Sung et al. studied 20 individuals with drug-induced parkinsonism and 29 with Parkinson’s disease. The individuals were first assessed with [18F]-FP-CIT imaging after nigrosome-1 3T imaging was evaluated. Then, 85% of the patients with parkinsonism secondary to drugs were interpreted as normal 3T imaging findings, in which the sensitivity was 100%, specificity 85%, and accuracy 93.9% [18].
Studies with an ultra-high-field MRI (7T) showed significant sensitivity and specificity for diagnosing Parkinson’s disease based on the loss of the swallowtail appearance [19]. Therefore, future investigations with high-quality neuroimaging could be a promising field for supporting the diagnosis of non-degenerative causes of parkinsonism, such as parkinsonism secondary to drugs.

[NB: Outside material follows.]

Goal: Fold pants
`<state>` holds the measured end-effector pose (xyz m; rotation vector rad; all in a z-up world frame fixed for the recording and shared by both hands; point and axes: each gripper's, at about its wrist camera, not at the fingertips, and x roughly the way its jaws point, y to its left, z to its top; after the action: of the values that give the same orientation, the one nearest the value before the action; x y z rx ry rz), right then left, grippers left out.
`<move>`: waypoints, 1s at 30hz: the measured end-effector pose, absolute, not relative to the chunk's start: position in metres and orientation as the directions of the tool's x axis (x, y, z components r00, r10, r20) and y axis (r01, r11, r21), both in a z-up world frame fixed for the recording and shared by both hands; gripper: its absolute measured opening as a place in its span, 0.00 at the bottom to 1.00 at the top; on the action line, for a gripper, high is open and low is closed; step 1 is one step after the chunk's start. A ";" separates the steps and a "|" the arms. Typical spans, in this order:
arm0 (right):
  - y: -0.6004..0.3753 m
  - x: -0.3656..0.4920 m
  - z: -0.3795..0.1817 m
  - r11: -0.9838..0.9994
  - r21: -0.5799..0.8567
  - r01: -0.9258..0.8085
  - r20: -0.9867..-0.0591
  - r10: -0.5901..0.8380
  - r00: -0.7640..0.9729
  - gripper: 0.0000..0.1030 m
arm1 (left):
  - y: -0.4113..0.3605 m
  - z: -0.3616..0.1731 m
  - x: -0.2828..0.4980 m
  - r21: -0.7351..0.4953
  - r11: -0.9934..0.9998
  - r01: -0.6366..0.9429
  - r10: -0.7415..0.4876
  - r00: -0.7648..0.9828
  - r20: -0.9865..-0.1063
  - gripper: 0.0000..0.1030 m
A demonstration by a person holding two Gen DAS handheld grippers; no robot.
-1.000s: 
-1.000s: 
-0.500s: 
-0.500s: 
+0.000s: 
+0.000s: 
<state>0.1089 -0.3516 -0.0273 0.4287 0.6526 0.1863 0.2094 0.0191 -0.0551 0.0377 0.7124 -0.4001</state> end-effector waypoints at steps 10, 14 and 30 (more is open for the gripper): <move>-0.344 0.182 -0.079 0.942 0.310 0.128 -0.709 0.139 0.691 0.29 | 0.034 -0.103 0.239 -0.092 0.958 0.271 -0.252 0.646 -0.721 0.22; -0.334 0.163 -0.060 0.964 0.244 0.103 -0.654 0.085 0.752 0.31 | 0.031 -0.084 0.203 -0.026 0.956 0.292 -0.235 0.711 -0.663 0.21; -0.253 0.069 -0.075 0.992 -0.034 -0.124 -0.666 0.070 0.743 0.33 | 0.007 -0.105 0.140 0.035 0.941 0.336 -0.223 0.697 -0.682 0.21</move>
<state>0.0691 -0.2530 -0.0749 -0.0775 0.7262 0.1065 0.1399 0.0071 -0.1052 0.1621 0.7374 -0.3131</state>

5. Transcranial Ultrasound

B-mode transcranial ultrasonography was already studied to support the diagnosis of Parkinson’s disease. This imaging method, when compared to other techniques, has significant advantages, such as relatively low costs, broad availability, and a noninvasive approach. The characteristic finding in patients with Parkinson’s disease is an increased echogenicity of the mesencephalic substantia nigra region, which is probably related to iron deposition [20]. The presence of this sign is highly specific to the diagnosis of a degenerative form of parkinsonism. Nevertheless, the sensitivity depends on the exact cut-off value of the substantia nigra area used and the type of ultrasound machine [21].
Bouwmans et al. assessed 196 individuals with parkinsonism of unclear etiology. After two years of follow-up, seven individuals were diagnosed with drug-induced parkinsonism. All the individuals were evaluated with [123I]-FP-CIT and B-mode transcranial ultrasonography. Ultrasonography accurately identified drug-induced parkinsonism in 86% of the subjects [22].
Olivares Romero et al.’s study enrolled 20 subjects diagnosed with possible drug-induced parkinsonism in which the offending agent was discontinued. The authors found a sensitivity of 80% and a negative predictive value of 87.5% with the evaluation of echogenicity in the substantia nigra and the lentiform nucleus regions [23].
Oh et al. studied the significance of early transcranial ultrasound in diagnosing drug-induced parkinsonism. They found pure drug-induced parkinsonism has different echogenicity patterns than unmasked Parkinson’s disease. The substantia nigra hyperechogenicity in patients with unmasked Parkinson’s disease showed a sensitivity of 75% and a specificity of 91.1%. Therefore, early transcranial ultrasonography findings may be useful in predicting unmasked Parkinson’s disease in individuals presenting with possible parkinsonism secondary to drugs [24].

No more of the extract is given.